The task
Please repeat the lines below exactly. Begin with the line containing "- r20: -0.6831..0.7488" and go on through the line containing "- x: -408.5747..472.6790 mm".

Collected data
════════════════

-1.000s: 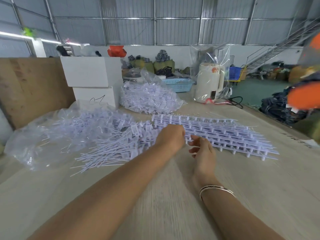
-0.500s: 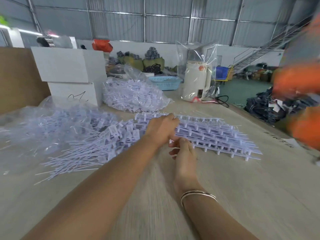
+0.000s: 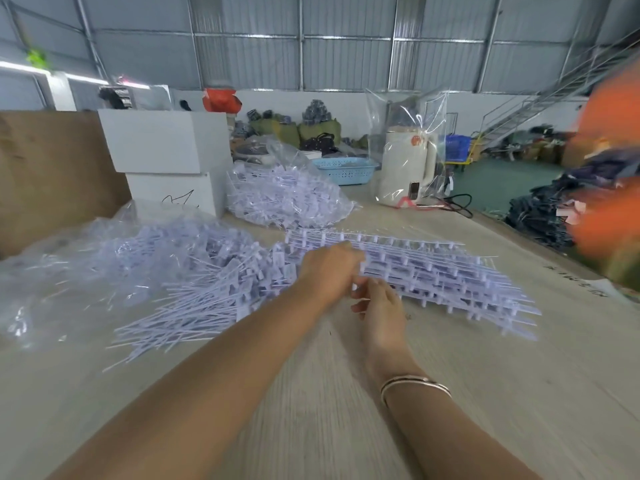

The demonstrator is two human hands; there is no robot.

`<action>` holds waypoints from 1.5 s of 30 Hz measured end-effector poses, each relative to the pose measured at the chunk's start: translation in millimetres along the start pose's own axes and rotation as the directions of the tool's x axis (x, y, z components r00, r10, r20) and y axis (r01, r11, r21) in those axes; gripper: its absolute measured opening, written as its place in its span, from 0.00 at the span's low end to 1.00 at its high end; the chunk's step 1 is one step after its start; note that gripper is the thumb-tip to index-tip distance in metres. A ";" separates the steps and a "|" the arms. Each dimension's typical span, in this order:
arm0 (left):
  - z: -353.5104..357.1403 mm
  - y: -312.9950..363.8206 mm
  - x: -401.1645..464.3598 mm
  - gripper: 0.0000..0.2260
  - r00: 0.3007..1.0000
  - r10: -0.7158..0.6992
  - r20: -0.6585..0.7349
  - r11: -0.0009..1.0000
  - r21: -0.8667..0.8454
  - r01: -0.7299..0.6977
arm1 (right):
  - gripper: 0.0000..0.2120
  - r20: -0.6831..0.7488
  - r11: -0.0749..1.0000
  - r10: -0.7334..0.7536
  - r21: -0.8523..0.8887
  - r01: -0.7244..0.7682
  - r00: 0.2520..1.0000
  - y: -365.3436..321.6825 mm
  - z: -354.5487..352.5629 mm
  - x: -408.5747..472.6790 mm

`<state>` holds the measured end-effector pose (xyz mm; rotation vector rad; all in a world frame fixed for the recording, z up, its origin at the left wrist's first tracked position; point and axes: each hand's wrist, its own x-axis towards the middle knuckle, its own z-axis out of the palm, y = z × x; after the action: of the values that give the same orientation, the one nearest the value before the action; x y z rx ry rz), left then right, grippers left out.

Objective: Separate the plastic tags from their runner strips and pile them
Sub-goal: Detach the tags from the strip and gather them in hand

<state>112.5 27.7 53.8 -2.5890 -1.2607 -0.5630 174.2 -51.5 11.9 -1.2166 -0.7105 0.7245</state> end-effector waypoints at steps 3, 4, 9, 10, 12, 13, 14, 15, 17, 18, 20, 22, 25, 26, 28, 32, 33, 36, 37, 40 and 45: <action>-9.5 -2.5 6.4 0.11 0.981 -0.067 -0.181 0.995 -0.083 0.053 | 0.16 0.009 1.000 0.006 0.006 -0.006 1.000 2.3 -0.6 1.8; -11.9 -3.3 6.6 0.11 0.978 -0.062 -0.200 0.996 -0.075 0.047 | 0.16 0.012 1.000 0.011 -0.001 -0.011 1.000 3.2 -0.8 2.0; -18.1 -7.5 0.7 0.11 0.988 -0.014 -0.151 0.996 -0.088 0.000 | 0.14 0.027 0.999 0.048 -0.018 -0.047 0.998 2.8 -2.1 0.7; -20.4 -9.1 0.5 0.11 0.989 -0.036 -0.145 0.994 -0.108 0.020 | 0.13 0.041 0.998 0.058 -0.018 -0.058 0.997 2.3 -2.1 1.0; -26.0 -11.7 1.4 0.10 0.989 -0.063 -0.134 0.991 -0.124 0.047 | 0.11 0.082 0.994 0.081 -0.078 -0.075 0.993 2.9 -2.8 2.8; -27.5 -12.4 1.6 0.10 0.991 -0.059 -0.122 0.990 -0.133 0.043 | 0.12 0.107 0.985 0.081 -0.161 -0.063 0.991 4.0 -3.4 3.6; -28.7 -12.0 1.1 0.10 0.994 -0.043 -0.100 0.988 -0.151 0.027 | 0.13 0.133 0.959 0.060 -0.282 -0.020 0.989 5.6 -4.0 4.1; -29.2 -10.4 -0.1 0.10 0.998 -0.010 -0.066 0.987 -0.160 -0.001 | 0.15 0.168 0.899 0.005 -0.432 0.069 0.986 7.4 -5.0 4.7; -28.5 -8.4 -2.5 0.10 0.999 0.049 0.012 0.989 -0.138 -0.047 | 0.17 0.334 0.632 -0.112 -0.703 0.327 0.936 13.7 -3.4 10.3; -26.8 -8.6 -3.5 0.10 0.998 0.044 0.035 0.991 -0.125 -0.040 | 0.21 0.419 0.472 -0.101 -0.778 0.414 0.902 16.1 -2.0 12.8; -23.1 -11.8 -5.9 0.12 0.998 0.018 0.067 0.997 -0.076 -0.013 | 0.28 0.491 0.250 0.011 -0.845 0.473 0.871 19.9 0.9 20.8; -19.0 -12.3 -10.5 0.16 0.993 0.030 0.113 1.000 -0.008 -0.030 | 0.29 0.514 0.140 0.082 -0.854 0.501 0.854 23.9 3.0 31.7; -8.4 -12.0 -19.9 0.17 0.991 0.083 0.107 0.997 -0.002 -0.083 | 0.27 0.507 0.122 0.088 -0.860 0.496 0.857 26.4 7.6 37.3; -4.7 -12.0 -22.7 0.16 0.992 0.085 0.092 0.996 0.005 -0.086 | 0.26 0.489 0.138 0.075 -0.868 0.477 0.869 23.5 9.3 35.5; 2.8 -13.3 -29.0 0.16 0.995 0.057 0.085 0.998 0.019 -0.059 | 0.25 0.490 0.143 -0.037 -0.860 0.490 0.871 20.5 12.7 30.1; 14.0 -11.6 -37.6 0.16 0.992 -0.060 0.115 0.971 -0.223 0.084 | 0.19 0.477 0.090 -0.032 -0.874 0.478 0.878 19.6 8.6 26.8; 12.4 -9.8 -37.2 0.16 0.992 -0.086 0.088 0.948 -0.298 0.109 | 0.20 0.479 0.134 -0.007 -0.869 0.476 0.878 21.0 6.5 28.1; -1.2 -0.2 -28.9 0.15 0.978 -0.164 -0.126 0.918 -0.382 0.105 | 0.28 0.512 0.239 0.037 -0.838 0.490 0.858 23.9 3.6 31.6; -6.5 3.6 -25.4 0.14 0.961 -0.181 -0.208 0.927 -0.363 0.096 | 0.29 0.507 0.230 0.042 -0.843 0.486 0.861 24.9 4.0 31.9; -16.6 13.9 -24.0 0.16 0.954 -0.100 -0.283 0.982 -0.185 0.048 | 0.31 0.484 0.212 0.040 -0.859 0.466 0.874 25.0 3.2 34.7; -0.6 0.1 -46.8 0.17 0.994 -0.019 -0.112 0.996 -0.085 0.009 | 0.23 0.422 0.240 0.161 -0.893 0.380 0.892 7.3 7.9 23.4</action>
<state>86.1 -5.8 34.5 -2.5766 -1.2457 -0.7690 180.8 -26.8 8.5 -2.1502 -1.8255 0.3461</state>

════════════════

Reply to the task
  - r20: -0.6831..0.7488
  - r11: -0.0749..1.0000
  - r10: -0.7334..0.7536
  - r21: -0.8523..0.8887
  - r01: -0.7244..0.7682
  - r00: 0.2520..1.0000
  - y: -365.3436..321.6825 mm
  - z: -354.5487..352.5629 mm
  - x: -408.5747..472.6790 mm

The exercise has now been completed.